In the 1920s, the lessees of L'Aubette, the brothers Paul and André Horn, commissioned Theo van Doesburg, Sophie Taeuber-Arp and Jean Arp to transform the interior of the building to meet contemporary needs and give it a bold, modern look. The three artists were responsible for different sections of the building: Theo van Doesburg for the two cafés and two dance halls, Sophie Taeuber for the entrance hall, tearoom, and two bars, and Jean Arp for the basement, passage, and billiard room. All three artists worked together designing the stairwell. Their work has been called "the Sistine Chapel of abstract art".
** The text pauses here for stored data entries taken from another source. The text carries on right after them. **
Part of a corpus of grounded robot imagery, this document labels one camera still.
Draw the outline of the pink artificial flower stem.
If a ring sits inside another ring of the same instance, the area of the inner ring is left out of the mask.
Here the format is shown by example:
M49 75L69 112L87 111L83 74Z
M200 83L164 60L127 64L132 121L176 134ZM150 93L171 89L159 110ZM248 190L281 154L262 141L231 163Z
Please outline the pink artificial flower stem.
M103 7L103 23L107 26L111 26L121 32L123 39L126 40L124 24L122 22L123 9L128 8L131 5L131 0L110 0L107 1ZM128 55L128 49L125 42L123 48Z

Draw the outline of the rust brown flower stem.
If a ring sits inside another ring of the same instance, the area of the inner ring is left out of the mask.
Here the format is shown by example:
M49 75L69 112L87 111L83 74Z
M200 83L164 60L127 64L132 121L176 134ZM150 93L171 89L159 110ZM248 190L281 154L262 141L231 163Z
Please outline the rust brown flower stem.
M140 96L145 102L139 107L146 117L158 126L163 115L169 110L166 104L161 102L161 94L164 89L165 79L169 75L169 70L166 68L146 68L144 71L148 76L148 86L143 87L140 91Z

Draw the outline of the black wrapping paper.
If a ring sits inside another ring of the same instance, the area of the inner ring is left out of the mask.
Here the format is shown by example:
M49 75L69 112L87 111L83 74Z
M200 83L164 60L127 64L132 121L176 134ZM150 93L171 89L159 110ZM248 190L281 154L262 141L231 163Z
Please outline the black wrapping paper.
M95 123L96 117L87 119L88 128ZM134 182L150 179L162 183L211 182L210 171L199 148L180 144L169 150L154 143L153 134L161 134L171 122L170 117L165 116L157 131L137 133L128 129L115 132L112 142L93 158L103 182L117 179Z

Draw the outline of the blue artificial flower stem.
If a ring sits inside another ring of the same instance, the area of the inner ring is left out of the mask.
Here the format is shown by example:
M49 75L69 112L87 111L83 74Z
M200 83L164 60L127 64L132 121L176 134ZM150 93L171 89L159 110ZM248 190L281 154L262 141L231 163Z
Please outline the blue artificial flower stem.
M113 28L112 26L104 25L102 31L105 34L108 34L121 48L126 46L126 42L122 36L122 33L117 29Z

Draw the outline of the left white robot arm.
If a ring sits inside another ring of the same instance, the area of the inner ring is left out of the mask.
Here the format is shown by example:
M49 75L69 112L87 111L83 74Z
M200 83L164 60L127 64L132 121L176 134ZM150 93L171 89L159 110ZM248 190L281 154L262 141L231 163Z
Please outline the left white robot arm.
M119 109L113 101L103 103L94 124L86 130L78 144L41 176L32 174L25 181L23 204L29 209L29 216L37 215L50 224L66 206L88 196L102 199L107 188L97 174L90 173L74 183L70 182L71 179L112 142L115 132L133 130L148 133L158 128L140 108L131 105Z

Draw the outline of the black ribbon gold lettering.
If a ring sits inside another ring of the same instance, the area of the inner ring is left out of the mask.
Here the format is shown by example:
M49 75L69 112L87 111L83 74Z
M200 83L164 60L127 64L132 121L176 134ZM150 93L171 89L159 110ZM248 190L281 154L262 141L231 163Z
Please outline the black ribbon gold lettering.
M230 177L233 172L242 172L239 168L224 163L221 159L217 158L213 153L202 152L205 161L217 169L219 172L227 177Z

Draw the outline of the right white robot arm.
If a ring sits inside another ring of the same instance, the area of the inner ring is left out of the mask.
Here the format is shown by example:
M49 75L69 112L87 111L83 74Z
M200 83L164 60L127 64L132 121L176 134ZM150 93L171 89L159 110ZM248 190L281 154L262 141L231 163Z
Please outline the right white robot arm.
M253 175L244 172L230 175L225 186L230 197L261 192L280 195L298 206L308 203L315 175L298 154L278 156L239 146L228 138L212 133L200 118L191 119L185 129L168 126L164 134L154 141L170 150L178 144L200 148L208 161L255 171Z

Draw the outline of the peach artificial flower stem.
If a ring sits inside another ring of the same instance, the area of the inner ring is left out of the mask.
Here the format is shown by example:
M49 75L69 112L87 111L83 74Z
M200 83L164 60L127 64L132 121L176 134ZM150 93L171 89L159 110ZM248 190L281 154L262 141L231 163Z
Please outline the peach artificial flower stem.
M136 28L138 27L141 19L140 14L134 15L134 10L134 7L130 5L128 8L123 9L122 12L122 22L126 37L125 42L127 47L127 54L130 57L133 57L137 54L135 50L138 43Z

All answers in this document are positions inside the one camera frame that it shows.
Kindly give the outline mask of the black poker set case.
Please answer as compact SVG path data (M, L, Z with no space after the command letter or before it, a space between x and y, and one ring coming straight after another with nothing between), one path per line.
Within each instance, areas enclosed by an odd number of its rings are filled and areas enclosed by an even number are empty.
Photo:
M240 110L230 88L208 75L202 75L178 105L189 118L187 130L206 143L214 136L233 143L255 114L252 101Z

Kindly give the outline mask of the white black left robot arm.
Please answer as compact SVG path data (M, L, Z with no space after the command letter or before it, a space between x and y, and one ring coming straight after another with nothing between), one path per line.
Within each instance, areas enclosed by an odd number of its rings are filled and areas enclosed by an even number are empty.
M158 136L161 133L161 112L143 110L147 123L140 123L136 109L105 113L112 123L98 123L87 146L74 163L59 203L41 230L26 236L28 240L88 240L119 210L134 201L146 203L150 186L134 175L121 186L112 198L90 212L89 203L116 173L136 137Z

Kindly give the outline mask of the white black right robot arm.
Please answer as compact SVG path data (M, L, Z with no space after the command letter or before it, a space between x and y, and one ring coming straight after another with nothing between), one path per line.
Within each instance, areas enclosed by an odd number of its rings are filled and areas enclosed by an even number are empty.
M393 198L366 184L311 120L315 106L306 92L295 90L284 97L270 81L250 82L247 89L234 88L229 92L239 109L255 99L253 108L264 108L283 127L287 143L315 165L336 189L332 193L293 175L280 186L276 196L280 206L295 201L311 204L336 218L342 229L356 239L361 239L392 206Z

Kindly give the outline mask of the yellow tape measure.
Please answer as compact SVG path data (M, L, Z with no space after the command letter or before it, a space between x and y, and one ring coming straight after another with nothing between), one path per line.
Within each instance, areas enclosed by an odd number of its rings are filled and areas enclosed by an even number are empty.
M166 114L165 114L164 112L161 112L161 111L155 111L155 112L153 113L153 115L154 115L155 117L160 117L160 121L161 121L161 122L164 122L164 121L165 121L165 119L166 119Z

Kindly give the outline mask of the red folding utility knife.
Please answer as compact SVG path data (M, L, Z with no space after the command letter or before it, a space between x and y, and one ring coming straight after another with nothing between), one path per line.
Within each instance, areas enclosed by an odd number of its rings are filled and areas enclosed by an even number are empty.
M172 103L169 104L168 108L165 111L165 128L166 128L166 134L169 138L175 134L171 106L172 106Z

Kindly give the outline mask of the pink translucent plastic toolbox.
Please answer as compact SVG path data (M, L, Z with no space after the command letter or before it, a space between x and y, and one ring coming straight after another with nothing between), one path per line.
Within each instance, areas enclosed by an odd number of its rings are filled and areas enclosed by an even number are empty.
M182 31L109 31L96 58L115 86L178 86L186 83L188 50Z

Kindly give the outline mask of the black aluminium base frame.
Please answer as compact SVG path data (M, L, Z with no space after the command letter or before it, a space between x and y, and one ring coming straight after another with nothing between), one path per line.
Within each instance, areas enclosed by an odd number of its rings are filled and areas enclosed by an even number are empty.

Past artistic experience and background inspired the artists' work on the building. As the pioneer of the Dutch De Stijl movement, Theo van Doesburg employed his perspective on elementarism and the neo-plastic style to decorate the ceiling and wall of the cinema-dancehall with an orthogonal composition in primary colors. Sophie Taeuber-Arp and Jean Arp, two Zurich Dada artists, challenged the conventions of architecture using their aesthetic ideology. The three artists together focused explicitly on developing the relationship between the architecture and human body movements, putting the viewer into an abstract world. Emmy Ball-Hennings wrote of the interior:The walls, covered with paintings, give the illusion of almost endlessly vast rooms. Here painting makes the visitor dream, it awakens the depths in us. The house may become a treasure box, a reliquary, and one can always look at it with new eyes. And since the image itself does not change, it is the spectator who lets himself be transformed by the image. It is like owning the lamp with which Aladdin lighted the marvelous cave.

In 1938, the interior was covered over.

== Restoration and current use ==
The cinema and the staircase were declared a historic monument in 1985, followed by the ballroom and the foyer bar in 1989. Removation projects were completed in 1994 and 2006. The building is now open to the public with free admission.